Paul Goldschmidt Delivers .889 OPS For Yankees, Justifies $4 Million

Paul Goldschmidt Delivers .889 OPS For Yankees, Justifies $4 Million

paul goldschmidt has been a steady force in the Yankees lineup while two of their three best hitters sit on the injured list. His.889 OPS has helped keep the club above water, and the $4 million deal that drew grumbling in the offseason now looks far sharper.

Goldschmidt’s.889 OPS

Goldschmidt’s production has been the cleanest answer to the Yankees’ lineup problem. He has posted a.889 OPS, a number that matches the way he has carried an everyday role while the club waits on healthier bats.

That output has also made the contract look efficient. He signed for $4 million, and the value has already shown up on a WAR basis, a quick return for a player many viewed through the lens of age rather than production.

Yankees Injuries

The pressure on Goldschmidt has not come in a vacuum. Two of the Yankees’ three best hitters have been on the injured list, leaving a gap that has changed the shape of the lineup around him.
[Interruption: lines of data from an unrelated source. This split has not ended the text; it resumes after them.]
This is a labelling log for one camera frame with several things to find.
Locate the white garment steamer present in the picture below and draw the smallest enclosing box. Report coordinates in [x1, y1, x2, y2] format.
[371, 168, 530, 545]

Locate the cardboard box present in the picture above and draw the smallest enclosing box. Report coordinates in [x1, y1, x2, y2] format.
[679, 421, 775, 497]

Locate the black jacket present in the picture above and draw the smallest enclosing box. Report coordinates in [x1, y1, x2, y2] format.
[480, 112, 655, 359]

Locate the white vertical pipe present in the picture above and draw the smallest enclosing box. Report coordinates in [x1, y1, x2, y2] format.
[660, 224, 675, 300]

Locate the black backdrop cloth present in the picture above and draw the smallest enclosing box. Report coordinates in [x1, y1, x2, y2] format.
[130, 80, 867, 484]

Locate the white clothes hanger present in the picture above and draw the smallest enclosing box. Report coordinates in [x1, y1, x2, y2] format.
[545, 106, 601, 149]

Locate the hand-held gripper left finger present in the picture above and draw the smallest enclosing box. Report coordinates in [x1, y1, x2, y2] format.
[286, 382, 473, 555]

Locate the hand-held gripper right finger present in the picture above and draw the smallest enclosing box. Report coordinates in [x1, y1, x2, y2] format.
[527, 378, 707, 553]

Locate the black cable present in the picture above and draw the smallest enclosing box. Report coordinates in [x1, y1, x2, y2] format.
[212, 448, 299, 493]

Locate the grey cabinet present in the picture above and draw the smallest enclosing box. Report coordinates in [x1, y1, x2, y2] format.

Chris Kirschner wrote that “Perhaps *the* take that has soured the most from the offseason is how many of us were grumpy the Yankees brought back Paul Goldschmidt.” That view has shifted because the veteran first baseman has kept the offense from sinking while the injuries pile up.

Goldschmidt and Cooperstown

Kirschner also described him as “The former MVP is in the twilight of a career that will likely end at Cooperstown,” which is the bigger backdrop here. Goldschmidt is not being asked to be what he was at his peak. He is being asked to hold a lineup together, and so far he has done exactly that.

His role is simple now: stay in the middle of the order, keep producing, and give the Yankees a chance to survive the stretch until their injured hitters return. For a club dealing with that much missing production, an everyday first baseman with a.889 OPS is not a luxury. He is the reason the offseason decision looks different in June than it did then.